### TASK ITEM
Return exactly those lines of the material below that fall between the line holding "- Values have" and the line holding "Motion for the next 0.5", inclusive.

### PROVIDED MATERIAL
☆ ☆ ☆ ☆

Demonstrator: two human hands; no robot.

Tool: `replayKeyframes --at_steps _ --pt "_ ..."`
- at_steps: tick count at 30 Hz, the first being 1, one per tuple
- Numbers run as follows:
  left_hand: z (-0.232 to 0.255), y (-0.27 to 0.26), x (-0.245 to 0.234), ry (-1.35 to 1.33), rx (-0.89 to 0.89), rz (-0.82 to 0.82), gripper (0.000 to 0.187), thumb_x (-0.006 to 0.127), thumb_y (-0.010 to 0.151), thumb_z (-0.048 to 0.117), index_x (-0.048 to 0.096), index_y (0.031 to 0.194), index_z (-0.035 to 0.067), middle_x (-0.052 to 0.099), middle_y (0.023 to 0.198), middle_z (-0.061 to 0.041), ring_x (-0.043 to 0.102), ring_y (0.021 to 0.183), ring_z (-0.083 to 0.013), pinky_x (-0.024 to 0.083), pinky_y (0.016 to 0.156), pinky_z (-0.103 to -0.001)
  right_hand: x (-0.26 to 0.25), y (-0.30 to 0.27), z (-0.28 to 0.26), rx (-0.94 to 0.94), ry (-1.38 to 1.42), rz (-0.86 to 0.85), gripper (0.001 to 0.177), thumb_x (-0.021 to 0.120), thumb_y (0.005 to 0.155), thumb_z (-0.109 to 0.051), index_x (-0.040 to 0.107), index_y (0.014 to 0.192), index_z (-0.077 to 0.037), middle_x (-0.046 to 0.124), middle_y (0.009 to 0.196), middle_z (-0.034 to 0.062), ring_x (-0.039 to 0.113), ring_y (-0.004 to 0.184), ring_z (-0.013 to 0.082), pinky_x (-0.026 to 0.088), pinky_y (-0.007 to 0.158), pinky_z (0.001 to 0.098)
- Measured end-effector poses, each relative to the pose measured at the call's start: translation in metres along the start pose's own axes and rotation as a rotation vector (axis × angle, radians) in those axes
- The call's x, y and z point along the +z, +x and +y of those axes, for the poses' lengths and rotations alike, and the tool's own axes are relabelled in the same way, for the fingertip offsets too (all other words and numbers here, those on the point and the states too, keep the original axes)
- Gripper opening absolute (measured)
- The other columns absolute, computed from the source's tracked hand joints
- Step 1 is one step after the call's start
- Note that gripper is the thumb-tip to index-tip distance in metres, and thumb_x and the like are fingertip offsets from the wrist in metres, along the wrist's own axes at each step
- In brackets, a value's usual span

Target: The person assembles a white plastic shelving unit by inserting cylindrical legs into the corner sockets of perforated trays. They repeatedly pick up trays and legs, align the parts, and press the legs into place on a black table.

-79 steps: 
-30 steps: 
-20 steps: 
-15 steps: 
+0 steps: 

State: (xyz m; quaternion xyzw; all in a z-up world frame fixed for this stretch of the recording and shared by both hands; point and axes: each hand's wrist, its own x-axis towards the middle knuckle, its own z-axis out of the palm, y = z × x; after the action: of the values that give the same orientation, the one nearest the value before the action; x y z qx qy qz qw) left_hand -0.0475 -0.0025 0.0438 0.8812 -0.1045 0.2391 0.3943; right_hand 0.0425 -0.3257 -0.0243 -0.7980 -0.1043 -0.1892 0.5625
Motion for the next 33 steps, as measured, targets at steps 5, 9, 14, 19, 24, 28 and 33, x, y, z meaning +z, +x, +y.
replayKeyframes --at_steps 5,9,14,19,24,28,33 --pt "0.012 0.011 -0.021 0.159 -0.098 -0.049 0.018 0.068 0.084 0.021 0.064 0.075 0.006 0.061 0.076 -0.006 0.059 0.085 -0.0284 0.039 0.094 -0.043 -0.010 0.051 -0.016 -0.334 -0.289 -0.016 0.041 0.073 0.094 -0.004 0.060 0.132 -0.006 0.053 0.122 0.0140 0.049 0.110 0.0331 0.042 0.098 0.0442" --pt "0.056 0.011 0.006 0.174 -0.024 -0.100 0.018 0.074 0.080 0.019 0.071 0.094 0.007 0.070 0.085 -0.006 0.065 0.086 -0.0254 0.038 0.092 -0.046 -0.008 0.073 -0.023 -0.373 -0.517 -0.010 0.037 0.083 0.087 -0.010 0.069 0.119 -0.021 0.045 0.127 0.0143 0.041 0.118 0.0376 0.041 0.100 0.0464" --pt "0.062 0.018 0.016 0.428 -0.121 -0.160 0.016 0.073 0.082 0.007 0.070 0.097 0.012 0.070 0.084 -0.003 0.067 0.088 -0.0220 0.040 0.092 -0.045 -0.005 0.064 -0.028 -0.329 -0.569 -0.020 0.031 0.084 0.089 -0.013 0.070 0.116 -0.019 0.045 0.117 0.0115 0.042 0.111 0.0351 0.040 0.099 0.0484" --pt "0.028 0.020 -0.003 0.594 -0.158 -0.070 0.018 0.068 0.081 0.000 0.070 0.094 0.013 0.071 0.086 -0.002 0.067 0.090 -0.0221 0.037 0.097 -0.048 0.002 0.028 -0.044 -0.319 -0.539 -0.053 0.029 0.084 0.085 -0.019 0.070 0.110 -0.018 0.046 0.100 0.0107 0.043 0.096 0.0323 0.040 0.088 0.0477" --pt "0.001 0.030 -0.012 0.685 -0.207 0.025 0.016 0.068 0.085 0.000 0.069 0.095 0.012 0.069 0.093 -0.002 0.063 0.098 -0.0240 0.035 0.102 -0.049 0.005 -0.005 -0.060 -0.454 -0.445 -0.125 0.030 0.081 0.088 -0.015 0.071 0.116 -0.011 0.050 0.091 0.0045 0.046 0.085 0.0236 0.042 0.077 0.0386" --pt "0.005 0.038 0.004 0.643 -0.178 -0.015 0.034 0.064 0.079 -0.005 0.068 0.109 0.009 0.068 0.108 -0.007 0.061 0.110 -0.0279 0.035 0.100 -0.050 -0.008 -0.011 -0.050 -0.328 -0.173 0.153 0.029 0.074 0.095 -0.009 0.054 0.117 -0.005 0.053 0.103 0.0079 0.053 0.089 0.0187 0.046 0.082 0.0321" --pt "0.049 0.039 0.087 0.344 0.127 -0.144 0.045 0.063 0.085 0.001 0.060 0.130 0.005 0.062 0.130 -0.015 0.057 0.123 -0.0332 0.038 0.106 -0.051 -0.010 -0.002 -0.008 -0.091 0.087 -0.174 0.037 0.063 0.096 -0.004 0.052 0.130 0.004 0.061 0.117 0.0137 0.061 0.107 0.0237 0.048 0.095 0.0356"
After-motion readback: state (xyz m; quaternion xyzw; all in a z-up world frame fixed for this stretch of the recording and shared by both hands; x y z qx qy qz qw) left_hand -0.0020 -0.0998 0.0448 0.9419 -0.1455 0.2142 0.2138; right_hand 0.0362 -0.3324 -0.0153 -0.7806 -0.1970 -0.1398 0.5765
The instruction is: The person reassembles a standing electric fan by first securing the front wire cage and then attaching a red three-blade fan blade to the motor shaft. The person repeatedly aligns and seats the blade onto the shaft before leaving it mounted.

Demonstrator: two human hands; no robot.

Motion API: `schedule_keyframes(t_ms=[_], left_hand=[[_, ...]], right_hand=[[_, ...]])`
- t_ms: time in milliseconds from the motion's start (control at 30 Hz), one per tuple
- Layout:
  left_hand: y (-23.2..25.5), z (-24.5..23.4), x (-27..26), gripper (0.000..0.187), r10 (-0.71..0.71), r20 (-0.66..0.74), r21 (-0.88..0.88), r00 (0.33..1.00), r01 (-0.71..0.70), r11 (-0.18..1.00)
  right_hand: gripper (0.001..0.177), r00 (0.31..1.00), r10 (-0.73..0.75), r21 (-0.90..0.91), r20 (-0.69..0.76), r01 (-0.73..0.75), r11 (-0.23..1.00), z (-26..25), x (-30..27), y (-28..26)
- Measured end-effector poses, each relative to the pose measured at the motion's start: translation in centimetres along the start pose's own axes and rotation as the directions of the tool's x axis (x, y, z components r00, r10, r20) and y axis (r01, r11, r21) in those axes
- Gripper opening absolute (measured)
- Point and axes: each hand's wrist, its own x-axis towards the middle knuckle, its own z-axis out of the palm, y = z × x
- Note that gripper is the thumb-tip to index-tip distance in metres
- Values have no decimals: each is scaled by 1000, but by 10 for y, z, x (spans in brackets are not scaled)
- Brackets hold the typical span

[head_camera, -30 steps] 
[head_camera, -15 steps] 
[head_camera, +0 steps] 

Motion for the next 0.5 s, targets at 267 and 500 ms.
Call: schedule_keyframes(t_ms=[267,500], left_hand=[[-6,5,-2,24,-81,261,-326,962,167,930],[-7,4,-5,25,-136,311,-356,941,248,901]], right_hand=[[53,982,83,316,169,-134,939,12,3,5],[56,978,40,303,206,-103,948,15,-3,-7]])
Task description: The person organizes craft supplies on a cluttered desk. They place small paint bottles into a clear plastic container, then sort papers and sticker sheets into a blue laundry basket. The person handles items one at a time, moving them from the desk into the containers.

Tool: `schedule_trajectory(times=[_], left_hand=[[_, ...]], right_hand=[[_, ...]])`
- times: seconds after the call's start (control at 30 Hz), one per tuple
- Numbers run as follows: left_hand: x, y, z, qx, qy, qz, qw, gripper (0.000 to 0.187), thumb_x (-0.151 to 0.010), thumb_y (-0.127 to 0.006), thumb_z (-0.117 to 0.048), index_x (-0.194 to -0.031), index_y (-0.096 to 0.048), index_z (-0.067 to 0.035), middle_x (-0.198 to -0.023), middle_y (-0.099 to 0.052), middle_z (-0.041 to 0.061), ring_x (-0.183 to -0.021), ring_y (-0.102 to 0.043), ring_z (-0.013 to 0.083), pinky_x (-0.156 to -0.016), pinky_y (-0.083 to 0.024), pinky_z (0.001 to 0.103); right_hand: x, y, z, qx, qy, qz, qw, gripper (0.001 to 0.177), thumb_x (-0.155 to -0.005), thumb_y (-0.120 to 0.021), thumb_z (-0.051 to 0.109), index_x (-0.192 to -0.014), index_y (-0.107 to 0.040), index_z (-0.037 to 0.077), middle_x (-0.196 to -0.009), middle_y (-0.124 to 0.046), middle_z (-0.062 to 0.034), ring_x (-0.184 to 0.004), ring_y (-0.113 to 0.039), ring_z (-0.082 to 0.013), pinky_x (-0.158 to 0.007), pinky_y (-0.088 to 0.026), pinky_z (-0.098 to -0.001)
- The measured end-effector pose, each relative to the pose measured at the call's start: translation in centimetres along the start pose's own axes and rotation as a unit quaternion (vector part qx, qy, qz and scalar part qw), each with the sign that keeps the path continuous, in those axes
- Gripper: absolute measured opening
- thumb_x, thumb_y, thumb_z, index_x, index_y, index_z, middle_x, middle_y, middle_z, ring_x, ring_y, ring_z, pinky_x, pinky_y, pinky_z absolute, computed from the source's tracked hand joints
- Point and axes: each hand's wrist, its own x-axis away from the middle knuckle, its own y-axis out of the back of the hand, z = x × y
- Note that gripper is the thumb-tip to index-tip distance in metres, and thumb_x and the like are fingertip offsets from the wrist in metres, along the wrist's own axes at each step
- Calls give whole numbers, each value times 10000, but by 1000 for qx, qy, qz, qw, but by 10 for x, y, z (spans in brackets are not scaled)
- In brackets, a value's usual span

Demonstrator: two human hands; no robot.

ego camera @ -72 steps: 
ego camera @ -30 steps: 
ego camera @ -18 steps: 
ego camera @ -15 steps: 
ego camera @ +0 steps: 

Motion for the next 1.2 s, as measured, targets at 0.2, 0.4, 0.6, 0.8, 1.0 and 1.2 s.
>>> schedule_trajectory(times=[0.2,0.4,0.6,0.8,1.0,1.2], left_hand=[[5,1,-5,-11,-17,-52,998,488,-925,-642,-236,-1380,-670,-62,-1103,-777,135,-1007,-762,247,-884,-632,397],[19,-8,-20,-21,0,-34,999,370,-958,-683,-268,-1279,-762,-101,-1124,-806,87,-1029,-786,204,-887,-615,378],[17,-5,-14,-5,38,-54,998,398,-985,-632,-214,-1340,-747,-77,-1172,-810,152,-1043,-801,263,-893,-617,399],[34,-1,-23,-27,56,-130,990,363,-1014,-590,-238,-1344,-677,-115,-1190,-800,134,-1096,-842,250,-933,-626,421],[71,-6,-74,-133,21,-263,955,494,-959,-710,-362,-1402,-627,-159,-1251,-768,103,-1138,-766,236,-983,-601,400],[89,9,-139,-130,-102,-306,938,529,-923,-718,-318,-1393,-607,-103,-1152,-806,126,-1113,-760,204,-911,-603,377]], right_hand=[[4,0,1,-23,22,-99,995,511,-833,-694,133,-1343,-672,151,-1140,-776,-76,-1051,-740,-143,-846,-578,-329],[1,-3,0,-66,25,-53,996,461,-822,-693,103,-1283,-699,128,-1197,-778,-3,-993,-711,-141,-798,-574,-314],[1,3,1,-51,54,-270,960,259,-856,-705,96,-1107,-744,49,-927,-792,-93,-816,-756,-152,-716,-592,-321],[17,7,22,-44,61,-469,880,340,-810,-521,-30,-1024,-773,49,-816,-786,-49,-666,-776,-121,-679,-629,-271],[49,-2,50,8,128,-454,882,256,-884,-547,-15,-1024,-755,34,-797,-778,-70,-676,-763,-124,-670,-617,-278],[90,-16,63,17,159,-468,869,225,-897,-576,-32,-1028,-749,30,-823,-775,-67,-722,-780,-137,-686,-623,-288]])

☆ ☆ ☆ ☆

### ANSWER TO THIS TASK
- Values have no decimals: each is scaled by 1000, but by 10 for y, z, x (spans in brackets are not scaled)
- Brackets hold the typical span

[head_camera, -30 steps] 
[head_camera, -15 steps] 
[head_camera, +0 steps] 

Motion for the next 0.5 s, targets at 267 and 500 ms.

The exercise has been finished.